Task objective.
Copy each line of the records that contains the word "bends".

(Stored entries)
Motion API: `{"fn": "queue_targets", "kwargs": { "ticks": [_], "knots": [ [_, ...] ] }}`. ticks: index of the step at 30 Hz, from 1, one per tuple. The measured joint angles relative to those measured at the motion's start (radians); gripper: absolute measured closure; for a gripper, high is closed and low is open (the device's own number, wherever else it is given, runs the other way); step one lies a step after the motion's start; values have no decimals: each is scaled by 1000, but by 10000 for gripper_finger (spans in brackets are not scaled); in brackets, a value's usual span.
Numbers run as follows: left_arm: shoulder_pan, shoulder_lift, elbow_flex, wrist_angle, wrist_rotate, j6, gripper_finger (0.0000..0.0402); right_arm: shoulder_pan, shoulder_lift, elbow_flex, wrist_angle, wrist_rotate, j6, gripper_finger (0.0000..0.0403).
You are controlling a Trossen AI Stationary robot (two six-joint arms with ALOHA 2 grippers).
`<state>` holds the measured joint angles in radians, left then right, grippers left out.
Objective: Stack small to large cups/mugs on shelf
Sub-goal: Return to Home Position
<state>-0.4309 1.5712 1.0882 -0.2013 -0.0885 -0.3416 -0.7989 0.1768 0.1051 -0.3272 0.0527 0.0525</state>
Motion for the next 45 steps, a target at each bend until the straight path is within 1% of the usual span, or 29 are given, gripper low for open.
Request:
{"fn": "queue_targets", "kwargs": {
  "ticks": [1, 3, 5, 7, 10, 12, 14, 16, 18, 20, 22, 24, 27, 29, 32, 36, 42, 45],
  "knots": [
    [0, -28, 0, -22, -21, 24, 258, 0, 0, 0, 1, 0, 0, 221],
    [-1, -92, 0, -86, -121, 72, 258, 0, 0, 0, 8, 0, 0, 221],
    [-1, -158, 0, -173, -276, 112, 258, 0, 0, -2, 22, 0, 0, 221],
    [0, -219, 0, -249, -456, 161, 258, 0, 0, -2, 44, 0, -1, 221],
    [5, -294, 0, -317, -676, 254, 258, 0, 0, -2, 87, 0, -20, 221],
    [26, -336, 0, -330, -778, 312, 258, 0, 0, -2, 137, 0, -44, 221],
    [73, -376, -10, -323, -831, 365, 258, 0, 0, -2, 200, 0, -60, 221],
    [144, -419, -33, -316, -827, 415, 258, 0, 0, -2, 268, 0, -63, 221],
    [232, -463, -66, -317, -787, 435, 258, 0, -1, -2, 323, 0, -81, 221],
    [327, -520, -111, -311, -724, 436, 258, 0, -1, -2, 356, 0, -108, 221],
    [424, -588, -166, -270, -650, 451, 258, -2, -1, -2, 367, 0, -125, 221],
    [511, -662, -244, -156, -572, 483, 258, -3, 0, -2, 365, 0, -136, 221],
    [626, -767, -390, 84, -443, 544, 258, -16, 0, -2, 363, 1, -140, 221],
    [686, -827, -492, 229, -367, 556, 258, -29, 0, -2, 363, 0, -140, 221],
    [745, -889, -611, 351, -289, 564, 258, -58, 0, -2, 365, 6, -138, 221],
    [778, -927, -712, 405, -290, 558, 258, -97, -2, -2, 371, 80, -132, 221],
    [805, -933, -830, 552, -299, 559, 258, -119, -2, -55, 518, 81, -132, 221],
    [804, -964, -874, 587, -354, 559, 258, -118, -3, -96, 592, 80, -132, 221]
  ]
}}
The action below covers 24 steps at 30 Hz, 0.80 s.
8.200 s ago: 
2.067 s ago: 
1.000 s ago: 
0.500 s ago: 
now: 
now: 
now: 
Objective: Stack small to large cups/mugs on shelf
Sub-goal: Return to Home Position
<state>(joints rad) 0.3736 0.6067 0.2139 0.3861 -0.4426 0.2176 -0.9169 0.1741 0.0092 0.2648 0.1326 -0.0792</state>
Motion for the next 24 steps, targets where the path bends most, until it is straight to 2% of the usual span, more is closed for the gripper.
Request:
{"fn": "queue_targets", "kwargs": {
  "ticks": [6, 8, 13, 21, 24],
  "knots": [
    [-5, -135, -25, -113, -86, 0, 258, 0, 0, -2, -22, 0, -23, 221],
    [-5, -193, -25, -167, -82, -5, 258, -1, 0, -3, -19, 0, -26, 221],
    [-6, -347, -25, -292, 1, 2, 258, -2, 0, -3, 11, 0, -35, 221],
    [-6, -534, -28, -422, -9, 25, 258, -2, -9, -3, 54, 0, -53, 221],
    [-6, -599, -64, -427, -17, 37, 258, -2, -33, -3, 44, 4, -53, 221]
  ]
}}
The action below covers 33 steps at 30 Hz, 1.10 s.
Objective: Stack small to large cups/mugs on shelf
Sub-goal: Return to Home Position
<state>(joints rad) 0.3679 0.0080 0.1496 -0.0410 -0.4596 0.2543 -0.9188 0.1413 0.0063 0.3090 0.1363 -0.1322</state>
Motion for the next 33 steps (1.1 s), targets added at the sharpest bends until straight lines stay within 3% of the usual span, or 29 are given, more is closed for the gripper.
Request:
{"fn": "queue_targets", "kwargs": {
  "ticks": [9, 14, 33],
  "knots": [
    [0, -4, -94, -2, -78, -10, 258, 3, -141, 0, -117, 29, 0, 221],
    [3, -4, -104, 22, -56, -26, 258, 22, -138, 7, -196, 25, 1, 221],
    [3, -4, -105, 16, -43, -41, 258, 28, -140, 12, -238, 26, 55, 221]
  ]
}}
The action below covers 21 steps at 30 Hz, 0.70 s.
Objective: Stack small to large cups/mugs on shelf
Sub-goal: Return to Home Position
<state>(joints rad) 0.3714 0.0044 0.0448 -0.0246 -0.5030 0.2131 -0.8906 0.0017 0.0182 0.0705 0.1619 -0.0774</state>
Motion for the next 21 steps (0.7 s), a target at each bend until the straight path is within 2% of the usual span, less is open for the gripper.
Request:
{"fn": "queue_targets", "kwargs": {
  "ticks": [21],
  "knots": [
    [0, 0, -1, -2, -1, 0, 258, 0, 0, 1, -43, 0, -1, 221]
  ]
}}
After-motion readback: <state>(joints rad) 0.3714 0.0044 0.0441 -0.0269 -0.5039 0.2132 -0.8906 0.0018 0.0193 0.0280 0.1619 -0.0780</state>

Written reply.
Motion for the next 24 steps, targets where the path bends most, until it is straight to 2% of the usual span, more is closed for the gripper.
Motion for the next 33 steps (1.1 s), targets added at the sharpest bends until straight lines stay within 3% of the usual span, or 29 are given, more is closed for the gripper.

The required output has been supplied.